To prevent shell rot caused by various fungal and bacterial infections, you must ensure that the pet enclosure is always clean and hygienic. You must change the tank water regularly. Fitting in a good filtration system also helps in keeping the tank clean.
- Prevention of White Spots Caused By Scutes
Shedding of scutes is a natural process for your turtle. However, sometimes, these scutes get retained, giving the appearance of white spots.
Giving your pet turtle a nice warm exposure to UVB light will aid in shedding. Keeping the basking area dry and hygienic also helps in preventing the retained scutes.

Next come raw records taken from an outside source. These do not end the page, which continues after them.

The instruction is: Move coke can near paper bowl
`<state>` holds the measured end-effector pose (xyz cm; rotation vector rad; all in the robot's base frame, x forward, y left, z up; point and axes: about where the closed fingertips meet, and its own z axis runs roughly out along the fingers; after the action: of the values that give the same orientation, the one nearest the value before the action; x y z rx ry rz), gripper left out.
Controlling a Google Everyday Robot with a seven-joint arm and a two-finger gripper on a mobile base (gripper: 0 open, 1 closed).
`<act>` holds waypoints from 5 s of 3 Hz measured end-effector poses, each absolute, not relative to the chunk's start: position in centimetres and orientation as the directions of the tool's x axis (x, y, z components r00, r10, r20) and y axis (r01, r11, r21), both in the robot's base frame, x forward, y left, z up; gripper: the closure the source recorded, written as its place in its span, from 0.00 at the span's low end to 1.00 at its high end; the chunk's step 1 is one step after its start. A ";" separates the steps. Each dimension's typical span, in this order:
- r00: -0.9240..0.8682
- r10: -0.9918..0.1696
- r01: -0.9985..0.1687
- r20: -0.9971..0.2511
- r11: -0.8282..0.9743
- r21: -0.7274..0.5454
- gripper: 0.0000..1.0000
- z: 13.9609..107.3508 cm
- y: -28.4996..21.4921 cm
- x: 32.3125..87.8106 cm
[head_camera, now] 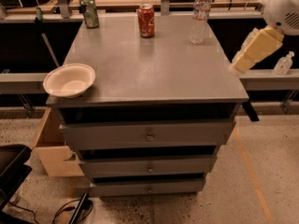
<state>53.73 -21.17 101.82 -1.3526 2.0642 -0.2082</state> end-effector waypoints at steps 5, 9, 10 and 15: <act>0.147 -0.408 -0.660 -0.901 0.639 -0.396 0.00 99.9 -14.9 63.8; -0.028 -0.023 -0.636 -0.999 0.771 -0.001 0.00 92.4 -4.6 78.0; -0.015 0.029 -0.631 -0.999 0.775 0.032 0.00 90.5 -3.8 81.9; -0.004 -0.064 -0.652 -0.998 0.757 -0.046 0.00 92.7 -2.8 92.4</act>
Offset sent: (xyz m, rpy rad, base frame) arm 0.1766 0.0300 0.0648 0.8811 -0.8536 0.0437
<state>92.37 -2.78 92.66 -0.6041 1.5247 0.5099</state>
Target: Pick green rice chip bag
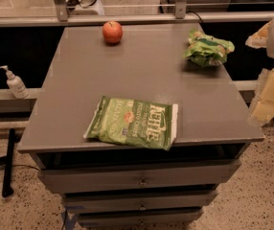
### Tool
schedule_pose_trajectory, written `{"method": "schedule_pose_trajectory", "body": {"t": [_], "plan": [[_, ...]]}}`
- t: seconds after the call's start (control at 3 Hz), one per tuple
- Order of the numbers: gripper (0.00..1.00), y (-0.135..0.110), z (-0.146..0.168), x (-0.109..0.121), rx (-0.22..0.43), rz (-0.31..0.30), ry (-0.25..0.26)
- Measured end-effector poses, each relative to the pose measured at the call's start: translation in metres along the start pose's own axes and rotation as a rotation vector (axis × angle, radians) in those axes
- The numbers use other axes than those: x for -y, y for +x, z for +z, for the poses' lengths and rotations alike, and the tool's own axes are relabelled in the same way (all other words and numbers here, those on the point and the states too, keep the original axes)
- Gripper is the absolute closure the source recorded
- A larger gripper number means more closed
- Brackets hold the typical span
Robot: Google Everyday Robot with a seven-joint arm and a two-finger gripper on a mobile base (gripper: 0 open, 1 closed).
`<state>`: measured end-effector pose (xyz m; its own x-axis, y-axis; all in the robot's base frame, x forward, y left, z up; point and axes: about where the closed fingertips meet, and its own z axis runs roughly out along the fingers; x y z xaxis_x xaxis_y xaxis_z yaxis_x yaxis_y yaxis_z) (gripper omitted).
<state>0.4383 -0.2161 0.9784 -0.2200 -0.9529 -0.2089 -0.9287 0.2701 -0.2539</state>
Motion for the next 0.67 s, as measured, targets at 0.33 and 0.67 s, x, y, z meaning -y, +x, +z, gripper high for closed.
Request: {"method": "schedule_pose_trajectory", "body": {"t": [0.33,0.67], "plan": [[0.00,-0.0001,-0.0008,0.0001,0.000,0.000,0.003],[0.00,0.0027,-0.0106,0.0090,0.057,0.001,0.067]]}}
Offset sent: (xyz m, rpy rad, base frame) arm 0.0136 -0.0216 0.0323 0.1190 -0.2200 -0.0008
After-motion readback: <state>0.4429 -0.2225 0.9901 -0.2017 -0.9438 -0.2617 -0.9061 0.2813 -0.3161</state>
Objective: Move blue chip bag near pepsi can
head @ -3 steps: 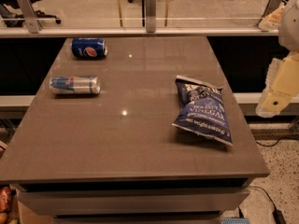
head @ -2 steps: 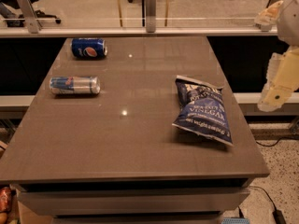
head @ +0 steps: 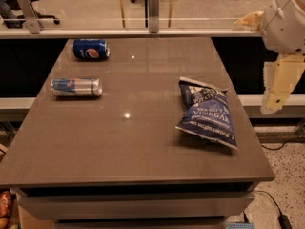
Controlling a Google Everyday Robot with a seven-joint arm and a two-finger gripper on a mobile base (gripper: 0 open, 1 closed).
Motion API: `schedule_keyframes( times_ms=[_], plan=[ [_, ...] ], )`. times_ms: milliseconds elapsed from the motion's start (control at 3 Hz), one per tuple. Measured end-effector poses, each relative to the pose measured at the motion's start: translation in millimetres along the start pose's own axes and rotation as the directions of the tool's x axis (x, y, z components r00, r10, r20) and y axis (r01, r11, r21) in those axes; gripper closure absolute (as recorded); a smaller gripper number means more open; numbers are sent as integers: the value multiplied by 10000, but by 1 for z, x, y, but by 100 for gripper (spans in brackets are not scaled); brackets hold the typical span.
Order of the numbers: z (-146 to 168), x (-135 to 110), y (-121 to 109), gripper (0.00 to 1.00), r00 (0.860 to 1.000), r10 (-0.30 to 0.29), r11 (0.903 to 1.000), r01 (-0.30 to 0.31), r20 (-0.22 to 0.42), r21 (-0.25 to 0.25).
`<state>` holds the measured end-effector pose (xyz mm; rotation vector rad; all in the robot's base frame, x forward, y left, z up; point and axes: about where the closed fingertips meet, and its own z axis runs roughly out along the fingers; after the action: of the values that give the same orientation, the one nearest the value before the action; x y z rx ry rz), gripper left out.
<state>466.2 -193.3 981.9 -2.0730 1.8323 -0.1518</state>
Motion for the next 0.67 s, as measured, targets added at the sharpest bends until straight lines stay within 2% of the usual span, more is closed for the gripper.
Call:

Ensuring that the pet enclosure has a good UVB light installed will prevent the formation of any scute formation due to a dry shell.
How to Remove White Spots Caused by Hard Water Deposits?
Though the white spots caused by hard water deposits are not harmful, they can make the turtle’s shell look patchy and chalky. Plus, the presence of these chalky patches can make it hard for you to detect other worrying symptoms like shell rot.
Therefore it is best to remove these hard water deposits. You can gently scrub the white stains with plain white vinegar and a soft cloth or sponge.
Alternatively, you can use a solution of apple cider vinegar and water and a gentle brush to scrub off the white stains and deposits.
If the mineral deposits, however, do not fizz up once you apply vinegar, do not continue this process. Start observing for other symptoms and seek proper medical care for your turtle.
White spots on your pet turtle’s carapace can occur due to a common harmless reason like hard water deposits or remnant dried scutes or due to a grave clinical condition like shell rot.
In the former case, you can try home remedies to make your turtle’s shell look shiny and normal. However, in the latter case, immediate medical attention is required.